Source records:
---------------
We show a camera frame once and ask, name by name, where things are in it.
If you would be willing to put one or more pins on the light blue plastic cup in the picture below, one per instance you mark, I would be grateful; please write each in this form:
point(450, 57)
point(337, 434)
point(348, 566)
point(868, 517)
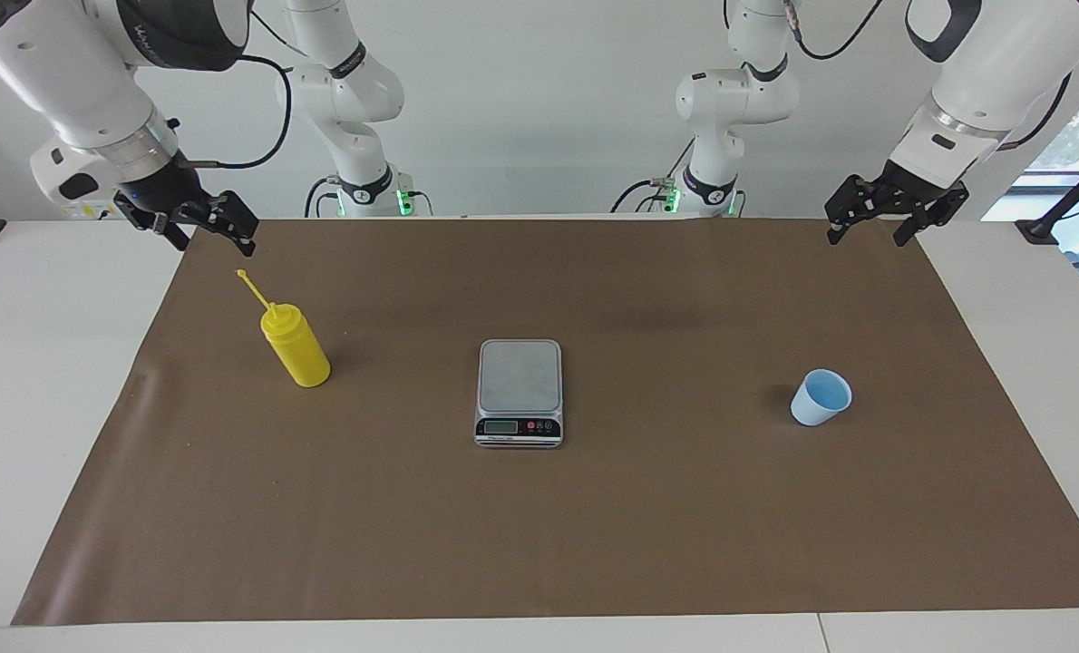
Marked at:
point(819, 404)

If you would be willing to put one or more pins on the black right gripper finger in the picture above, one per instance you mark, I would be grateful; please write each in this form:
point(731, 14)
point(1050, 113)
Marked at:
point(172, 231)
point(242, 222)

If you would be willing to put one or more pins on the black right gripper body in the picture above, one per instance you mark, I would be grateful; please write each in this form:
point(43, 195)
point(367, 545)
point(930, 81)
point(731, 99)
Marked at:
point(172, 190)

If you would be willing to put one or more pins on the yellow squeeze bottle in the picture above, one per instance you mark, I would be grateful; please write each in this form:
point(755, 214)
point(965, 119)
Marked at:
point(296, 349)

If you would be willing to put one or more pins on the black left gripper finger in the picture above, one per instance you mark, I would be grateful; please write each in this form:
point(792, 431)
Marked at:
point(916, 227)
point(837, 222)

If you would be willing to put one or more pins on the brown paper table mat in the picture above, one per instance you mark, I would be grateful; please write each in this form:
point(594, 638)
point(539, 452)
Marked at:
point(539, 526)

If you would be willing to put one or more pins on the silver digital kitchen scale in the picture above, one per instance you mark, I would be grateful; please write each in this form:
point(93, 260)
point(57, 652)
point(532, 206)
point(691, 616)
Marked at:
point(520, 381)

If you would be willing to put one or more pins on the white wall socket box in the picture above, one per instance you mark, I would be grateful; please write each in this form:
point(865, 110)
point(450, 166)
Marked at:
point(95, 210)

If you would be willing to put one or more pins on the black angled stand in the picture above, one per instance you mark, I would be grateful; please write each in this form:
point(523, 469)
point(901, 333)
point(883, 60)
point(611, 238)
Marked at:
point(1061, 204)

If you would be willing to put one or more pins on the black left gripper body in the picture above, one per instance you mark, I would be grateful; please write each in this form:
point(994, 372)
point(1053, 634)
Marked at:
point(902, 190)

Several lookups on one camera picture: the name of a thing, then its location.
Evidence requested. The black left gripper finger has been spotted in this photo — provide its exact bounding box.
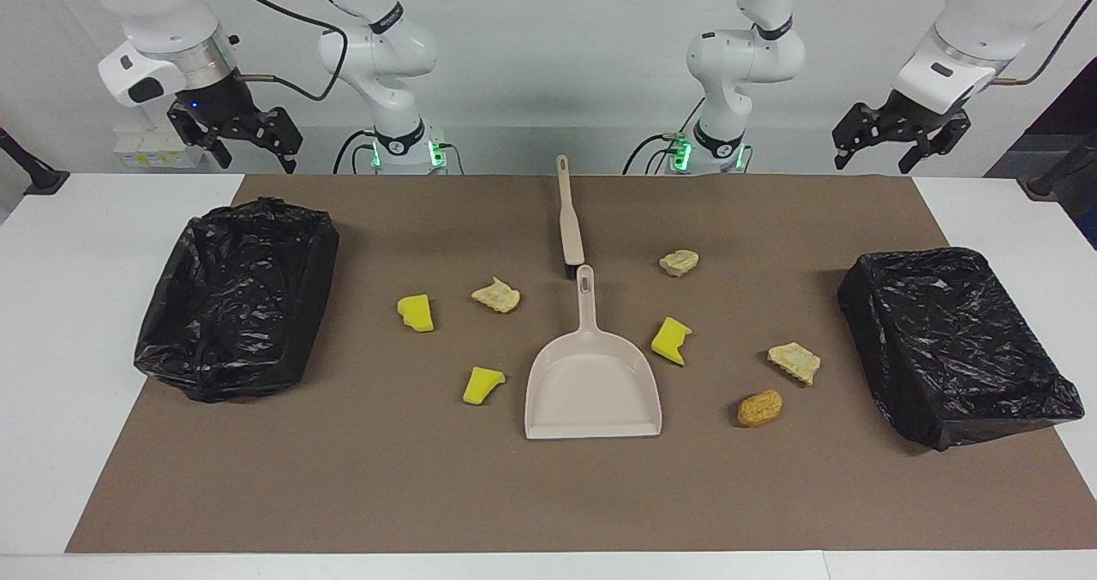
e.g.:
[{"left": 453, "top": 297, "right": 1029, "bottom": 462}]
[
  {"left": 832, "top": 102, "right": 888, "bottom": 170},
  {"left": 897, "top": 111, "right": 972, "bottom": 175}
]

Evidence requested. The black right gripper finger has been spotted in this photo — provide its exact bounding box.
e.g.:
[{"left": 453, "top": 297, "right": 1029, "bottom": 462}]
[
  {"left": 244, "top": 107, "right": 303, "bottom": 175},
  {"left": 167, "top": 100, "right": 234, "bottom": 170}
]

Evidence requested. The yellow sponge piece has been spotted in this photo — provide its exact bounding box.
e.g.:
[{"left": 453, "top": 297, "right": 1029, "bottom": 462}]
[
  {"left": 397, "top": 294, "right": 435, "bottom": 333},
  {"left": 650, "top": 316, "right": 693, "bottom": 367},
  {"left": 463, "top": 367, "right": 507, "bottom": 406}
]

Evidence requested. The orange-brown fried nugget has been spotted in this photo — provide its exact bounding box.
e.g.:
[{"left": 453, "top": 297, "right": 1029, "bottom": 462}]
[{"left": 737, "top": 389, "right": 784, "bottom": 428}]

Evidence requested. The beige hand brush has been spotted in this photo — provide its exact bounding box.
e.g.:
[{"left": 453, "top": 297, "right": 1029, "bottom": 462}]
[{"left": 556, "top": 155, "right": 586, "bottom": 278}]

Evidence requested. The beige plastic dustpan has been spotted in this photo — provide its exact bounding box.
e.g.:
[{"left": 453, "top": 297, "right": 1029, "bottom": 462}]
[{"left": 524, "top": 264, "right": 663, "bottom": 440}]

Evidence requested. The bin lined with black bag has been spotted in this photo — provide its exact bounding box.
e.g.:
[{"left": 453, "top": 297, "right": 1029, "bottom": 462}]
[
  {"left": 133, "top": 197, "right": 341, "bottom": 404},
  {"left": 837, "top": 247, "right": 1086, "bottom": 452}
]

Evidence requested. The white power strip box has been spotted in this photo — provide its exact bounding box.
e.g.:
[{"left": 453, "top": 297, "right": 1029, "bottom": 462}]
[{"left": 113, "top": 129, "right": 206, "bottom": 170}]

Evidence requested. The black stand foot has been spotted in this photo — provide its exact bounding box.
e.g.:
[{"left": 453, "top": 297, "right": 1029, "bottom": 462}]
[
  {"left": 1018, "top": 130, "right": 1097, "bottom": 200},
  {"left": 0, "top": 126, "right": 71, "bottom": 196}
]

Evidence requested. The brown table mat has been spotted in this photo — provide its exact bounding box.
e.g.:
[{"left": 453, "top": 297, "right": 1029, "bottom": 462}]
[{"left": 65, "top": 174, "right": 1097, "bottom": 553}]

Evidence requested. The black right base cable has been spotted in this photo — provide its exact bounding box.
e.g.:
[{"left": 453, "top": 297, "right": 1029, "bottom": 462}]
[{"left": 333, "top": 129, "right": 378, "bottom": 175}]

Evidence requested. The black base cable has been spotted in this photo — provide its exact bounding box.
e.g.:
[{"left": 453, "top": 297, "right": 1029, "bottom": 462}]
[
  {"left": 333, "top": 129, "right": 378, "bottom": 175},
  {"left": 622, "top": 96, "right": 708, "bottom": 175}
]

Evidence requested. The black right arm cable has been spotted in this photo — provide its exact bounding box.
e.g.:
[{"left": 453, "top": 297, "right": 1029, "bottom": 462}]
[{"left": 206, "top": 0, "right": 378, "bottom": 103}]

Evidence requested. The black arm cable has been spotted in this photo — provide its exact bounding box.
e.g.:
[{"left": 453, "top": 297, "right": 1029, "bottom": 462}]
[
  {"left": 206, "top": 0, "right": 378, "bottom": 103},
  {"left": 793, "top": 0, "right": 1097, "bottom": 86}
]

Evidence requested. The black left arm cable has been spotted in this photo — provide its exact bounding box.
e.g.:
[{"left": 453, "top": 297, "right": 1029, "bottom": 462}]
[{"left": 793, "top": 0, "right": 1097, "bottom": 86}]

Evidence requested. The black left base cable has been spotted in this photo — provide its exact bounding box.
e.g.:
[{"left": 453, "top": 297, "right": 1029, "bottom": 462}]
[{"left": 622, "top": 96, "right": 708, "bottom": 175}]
---------------
[To do] Your task is to copy each line of the entries that includes the word "stand".

[Solution to the problem]
If you would be willing to put one or more pins on the black angled stand in the picture above, one per instance you mark, I would be grateful; please write each in this form:
Evidence requested. The black stand foot has been spotted in this photo — provide its exact bounding box.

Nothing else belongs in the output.